§ **TASK BRIEF**:
Repeat everything in the listing exactly, except for the images.

§ **INPUT DATA**:
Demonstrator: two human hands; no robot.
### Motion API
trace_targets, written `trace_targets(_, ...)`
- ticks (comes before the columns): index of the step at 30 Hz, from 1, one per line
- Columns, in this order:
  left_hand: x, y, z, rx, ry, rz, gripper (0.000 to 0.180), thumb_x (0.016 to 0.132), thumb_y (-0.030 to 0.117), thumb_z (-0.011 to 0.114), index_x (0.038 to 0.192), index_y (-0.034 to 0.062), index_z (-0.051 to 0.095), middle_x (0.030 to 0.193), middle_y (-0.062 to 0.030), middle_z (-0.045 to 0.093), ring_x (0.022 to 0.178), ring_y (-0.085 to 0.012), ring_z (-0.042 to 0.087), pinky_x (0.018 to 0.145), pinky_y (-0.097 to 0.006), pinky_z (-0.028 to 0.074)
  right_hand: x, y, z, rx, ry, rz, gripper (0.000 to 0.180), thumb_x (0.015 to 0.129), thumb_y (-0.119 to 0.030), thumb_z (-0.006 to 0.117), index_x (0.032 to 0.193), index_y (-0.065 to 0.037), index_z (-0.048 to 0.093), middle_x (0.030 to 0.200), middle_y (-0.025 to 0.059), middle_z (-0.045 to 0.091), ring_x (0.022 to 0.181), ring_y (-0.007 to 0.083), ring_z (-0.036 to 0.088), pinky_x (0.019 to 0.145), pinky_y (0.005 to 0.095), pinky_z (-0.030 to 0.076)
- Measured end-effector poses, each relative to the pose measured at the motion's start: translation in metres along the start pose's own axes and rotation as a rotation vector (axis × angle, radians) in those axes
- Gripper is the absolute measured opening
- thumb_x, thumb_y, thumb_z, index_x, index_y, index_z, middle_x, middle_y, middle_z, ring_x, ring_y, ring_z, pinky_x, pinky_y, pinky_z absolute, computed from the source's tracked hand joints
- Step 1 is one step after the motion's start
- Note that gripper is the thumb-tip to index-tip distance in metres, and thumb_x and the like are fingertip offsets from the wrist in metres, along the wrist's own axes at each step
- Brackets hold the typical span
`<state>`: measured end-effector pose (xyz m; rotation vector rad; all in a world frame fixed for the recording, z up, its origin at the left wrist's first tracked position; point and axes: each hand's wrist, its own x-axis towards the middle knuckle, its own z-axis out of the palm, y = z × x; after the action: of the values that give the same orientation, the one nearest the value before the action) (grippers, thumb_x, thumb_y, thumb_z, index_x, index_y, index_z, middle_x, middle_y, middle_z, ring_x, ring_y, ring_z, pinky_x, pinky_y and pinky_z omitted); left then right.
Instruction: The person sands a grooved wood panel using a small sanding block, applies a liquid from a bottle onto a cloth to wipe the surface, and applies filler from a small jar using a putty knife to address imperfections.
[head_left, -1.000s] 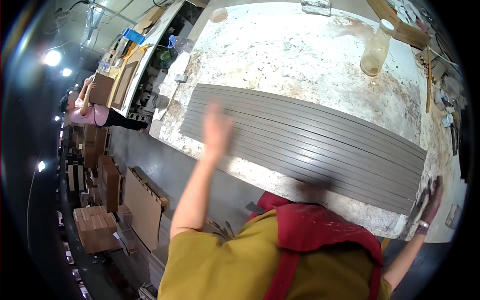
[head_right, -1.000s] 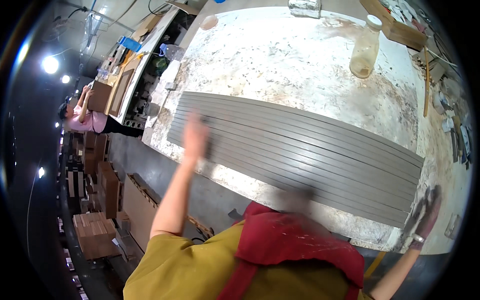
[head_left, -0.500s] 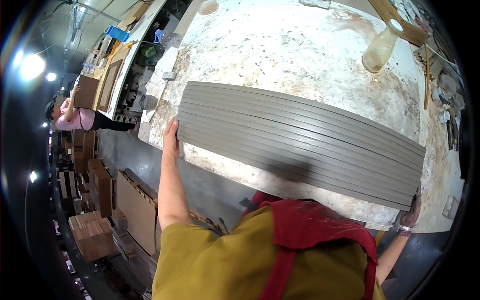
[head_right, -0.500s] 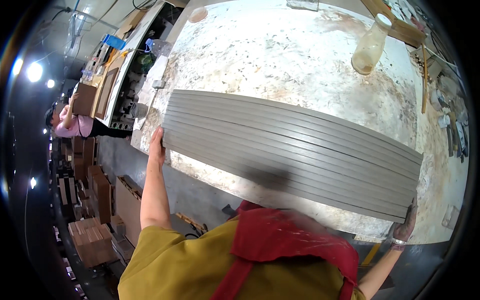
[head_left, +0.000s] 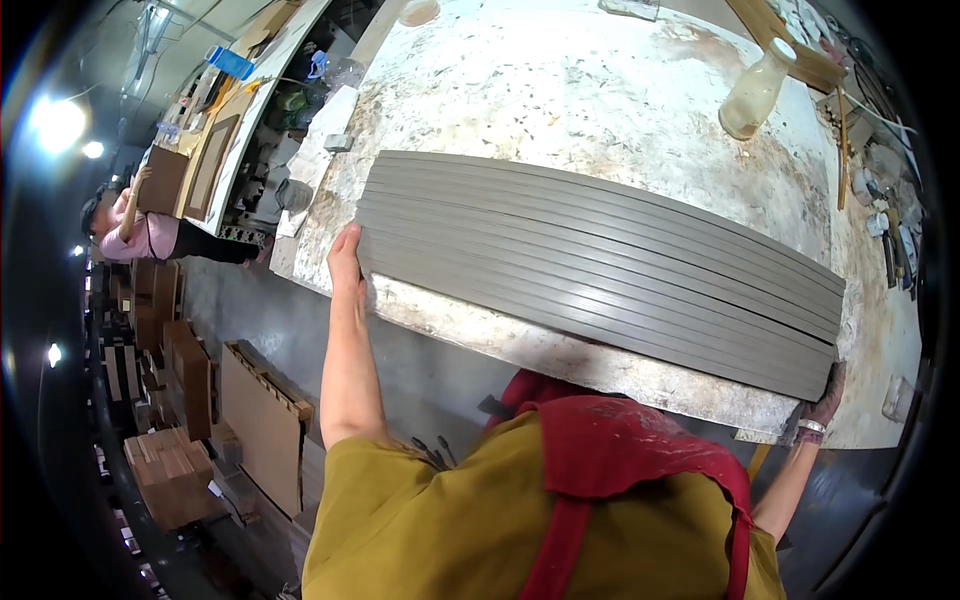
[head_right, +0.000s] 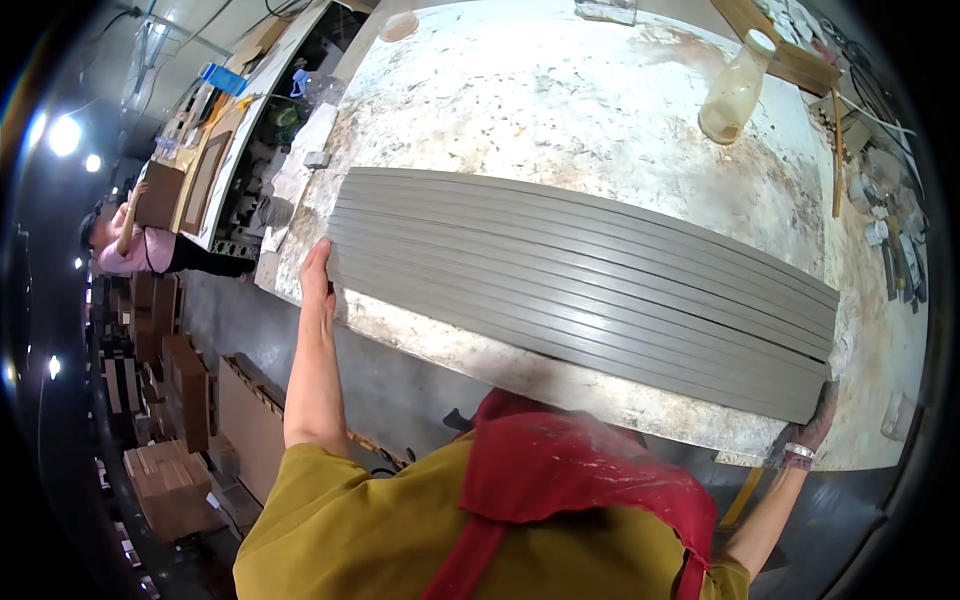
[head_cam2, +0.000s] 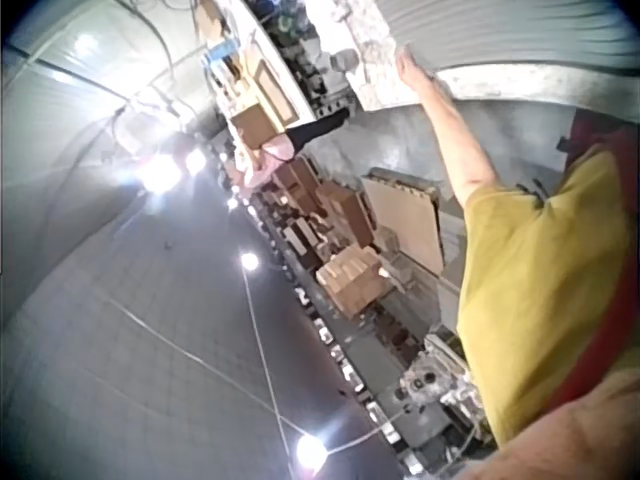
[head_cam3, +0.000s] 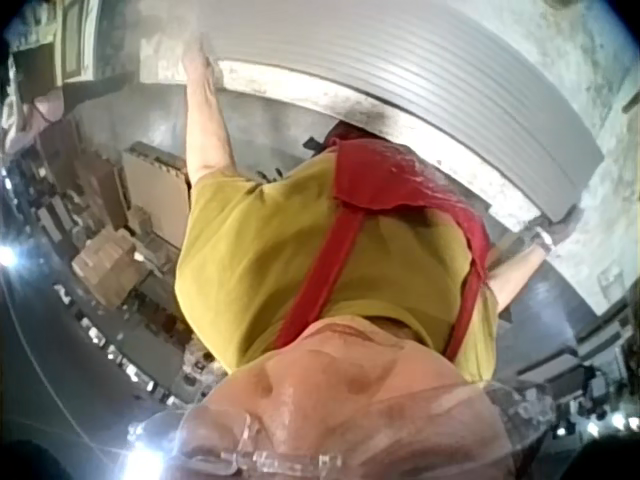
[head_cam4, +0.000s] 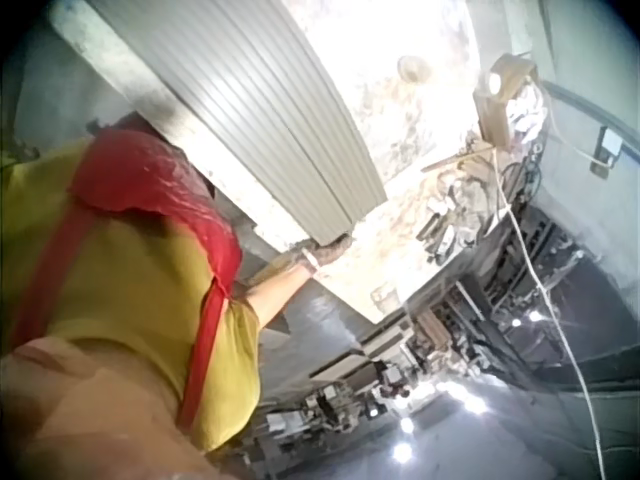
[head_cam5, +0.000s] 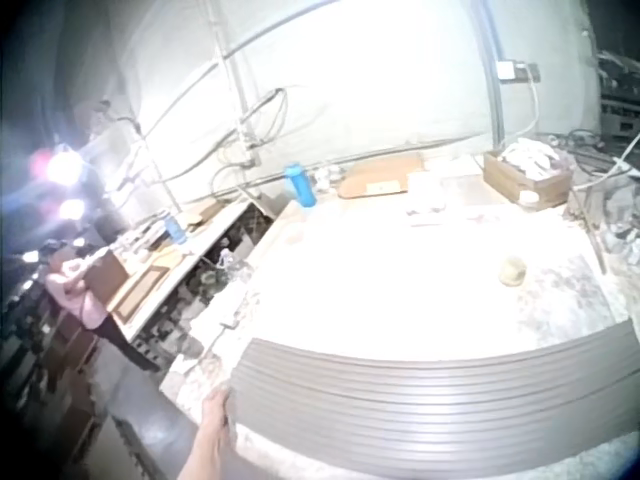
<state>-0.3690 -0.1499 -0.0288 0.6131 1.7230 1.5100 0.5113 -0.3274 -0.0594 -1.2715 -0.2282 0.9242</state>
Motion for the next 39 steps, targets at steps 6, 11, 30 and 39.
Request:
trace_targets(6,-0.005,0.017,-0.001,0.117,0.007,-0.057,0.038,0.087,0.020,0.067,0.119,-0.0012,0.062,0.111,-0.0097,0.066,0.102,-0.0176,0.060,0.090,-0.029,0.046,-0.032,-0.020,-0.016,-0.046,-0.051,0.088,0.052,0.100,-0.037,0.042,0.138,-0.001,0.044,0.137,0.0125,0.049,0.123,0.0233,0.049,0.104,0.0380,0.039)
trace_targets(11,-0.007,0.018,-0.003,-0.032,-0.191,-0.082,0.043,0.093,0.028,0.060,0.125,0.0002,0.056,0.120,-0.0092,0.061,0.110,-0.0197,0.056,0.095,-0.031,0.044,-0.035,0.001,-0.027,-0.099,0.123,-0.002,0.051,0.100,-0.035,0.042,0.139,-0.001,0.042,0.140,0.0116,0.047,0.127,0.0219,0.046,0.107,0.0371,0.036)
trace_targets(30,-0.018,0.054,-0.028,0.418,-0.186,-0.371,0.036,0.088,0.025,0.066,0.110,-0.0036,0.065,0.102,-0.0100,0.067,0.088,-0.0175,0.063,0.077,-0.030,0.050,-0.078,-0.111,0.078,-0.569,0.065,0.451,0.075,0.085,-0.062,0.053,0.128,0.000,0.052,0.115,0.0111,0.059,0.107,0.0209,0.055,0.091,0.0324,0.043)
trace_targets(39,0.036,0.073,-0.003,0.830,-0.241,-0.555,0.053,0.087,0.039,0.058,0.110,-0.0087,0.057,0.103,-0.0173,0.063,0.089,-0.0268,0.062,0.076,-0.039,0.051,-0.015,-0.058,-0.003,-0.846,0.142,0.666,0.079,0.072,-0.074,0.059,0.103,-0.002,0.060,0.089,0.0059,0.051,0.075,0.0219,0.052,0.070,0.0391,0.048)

§ **YOUR RESPONSE**:
Demonstrator: two human hands; no robot.
### Motion API
trace_targets, written `trace_targets(_, ...)`
- ticks (comes before the columns): index of the step at 30 Hz, from 1, one per line
- Columns, in this order:
  left_hand: x, y, z, rx, ry, rz, gripper (0.000 to 0.180), thumb_x (0.016 to 0.132), thumb_y (-0.030 to 0.117), thumb_z (-0.011 to 0.114), index_x (0.038 to 0.192), index_y (-0.034 to 0.062), index_z (-0.051 to 0.095), middle_x (0.030 to 0.193), middle_y (-0.062 to 0.030), middle_z (-0.045 to 0.093), ring_x (0.022 to 0.178), ring_y (-0.085 to 0.012), ring_z (-0.042 to 0.087), pinky_x (0.018 to 0.145), pinky_y (-0.097 to 0.006), pinky_z (-0.028 to 0.074)
  right_hand: x, y, z, rx, ry, rz, gripper (0.000 to 0.180), thumb_x (0.015 to 0.129), thumb_y (-0.119 to 0.030), thumb_z (-0.006 to 0.117), index_x (0.032 to 0.193), index_y (-0.065 to 0.037), index_z (-0.048 to 0.093), middle_x (0.030 to 0.200), middle_y (-0.025 to 0.059), middle_z (-0.045 to 0.091), ring_x (0.022 to 0.181), ring_y (-0.007 to 0.083), ring_z (-0.036 to 0.088), pinky_x (0.019 to 0.145), pinky_y (0.005 to 0.095), pinky_z (-0.030 to 0.076)
- Measured end-effector poses, each relative to the pose measured at the motion's start: translation in metres along the start pose's own axes and rotation as a rotation vector (axis × angle, radians) in those axes
- Gripper is the absolute measured opening
- thumb_x, thumb_y, thumb_z, index_x, index_y, index_z, middle_x, middle_y, middle_z, ring_x, ring_y, ring_z, pinky_x, pinky_y, pinky_z absolute, computed from the source's tracked hand joints
- Step 1 is one step after the motion's start
- Note that gripper is the thumb-tip to index-tip distance in metres, and thumb_x and the like are fingertip offsets from the wrist in metres, along the wrist's own axes at each step
- Brackets hold the typical span
`<state>`: measured end-effector pose (xyz m; rotation vector rad; all in a world frame fixed for the recording, z up, its origin at the left wrist's first tracked position; point and axes: each hand's wrist, its own x-axis towards the middle knuckle, its own z-axis out of the palm, y = z × x; after the action: of the values that give the same orientation, the one nearest the value before the action) (grippers, thumb_x, thumb_y, thumb_z, index_x, index_y, index_z, middle_x, middle_y, middle_z, ring_x, ring_y, ring_z, pinky_x, pinky_y and pinky_z omitted); left then right.
Instruction: The person sands a grooved wood panel using a small sanding block, applies a liquid from a bottle onto a cloth to wipe the surface, and applies filler from a small jar using a putty knife to address imperfections.
[head_left, -1.000s] 
[head_right, -1.000s] 
[head_left, -0.500s] 
[head_right, -0.500s] 
[head_left, +0.000s] 
[head_right, +0.000s] 
[head_cam2, +0.000s] 
[head_cam3, +0.000s] 
[head_cam4, +0.000s] 
[head_cam5, +0.000s] 
<state>-0.3690 -0.1499 -0.0288 0.6131 1.7230 1.5100 0.5113 -0.3274 -0.0594 -1.2715 -0.2282 0.9242</state>
Motion for the next 39 steps, targets at steps 6, 11, 30 and 39.
Request:
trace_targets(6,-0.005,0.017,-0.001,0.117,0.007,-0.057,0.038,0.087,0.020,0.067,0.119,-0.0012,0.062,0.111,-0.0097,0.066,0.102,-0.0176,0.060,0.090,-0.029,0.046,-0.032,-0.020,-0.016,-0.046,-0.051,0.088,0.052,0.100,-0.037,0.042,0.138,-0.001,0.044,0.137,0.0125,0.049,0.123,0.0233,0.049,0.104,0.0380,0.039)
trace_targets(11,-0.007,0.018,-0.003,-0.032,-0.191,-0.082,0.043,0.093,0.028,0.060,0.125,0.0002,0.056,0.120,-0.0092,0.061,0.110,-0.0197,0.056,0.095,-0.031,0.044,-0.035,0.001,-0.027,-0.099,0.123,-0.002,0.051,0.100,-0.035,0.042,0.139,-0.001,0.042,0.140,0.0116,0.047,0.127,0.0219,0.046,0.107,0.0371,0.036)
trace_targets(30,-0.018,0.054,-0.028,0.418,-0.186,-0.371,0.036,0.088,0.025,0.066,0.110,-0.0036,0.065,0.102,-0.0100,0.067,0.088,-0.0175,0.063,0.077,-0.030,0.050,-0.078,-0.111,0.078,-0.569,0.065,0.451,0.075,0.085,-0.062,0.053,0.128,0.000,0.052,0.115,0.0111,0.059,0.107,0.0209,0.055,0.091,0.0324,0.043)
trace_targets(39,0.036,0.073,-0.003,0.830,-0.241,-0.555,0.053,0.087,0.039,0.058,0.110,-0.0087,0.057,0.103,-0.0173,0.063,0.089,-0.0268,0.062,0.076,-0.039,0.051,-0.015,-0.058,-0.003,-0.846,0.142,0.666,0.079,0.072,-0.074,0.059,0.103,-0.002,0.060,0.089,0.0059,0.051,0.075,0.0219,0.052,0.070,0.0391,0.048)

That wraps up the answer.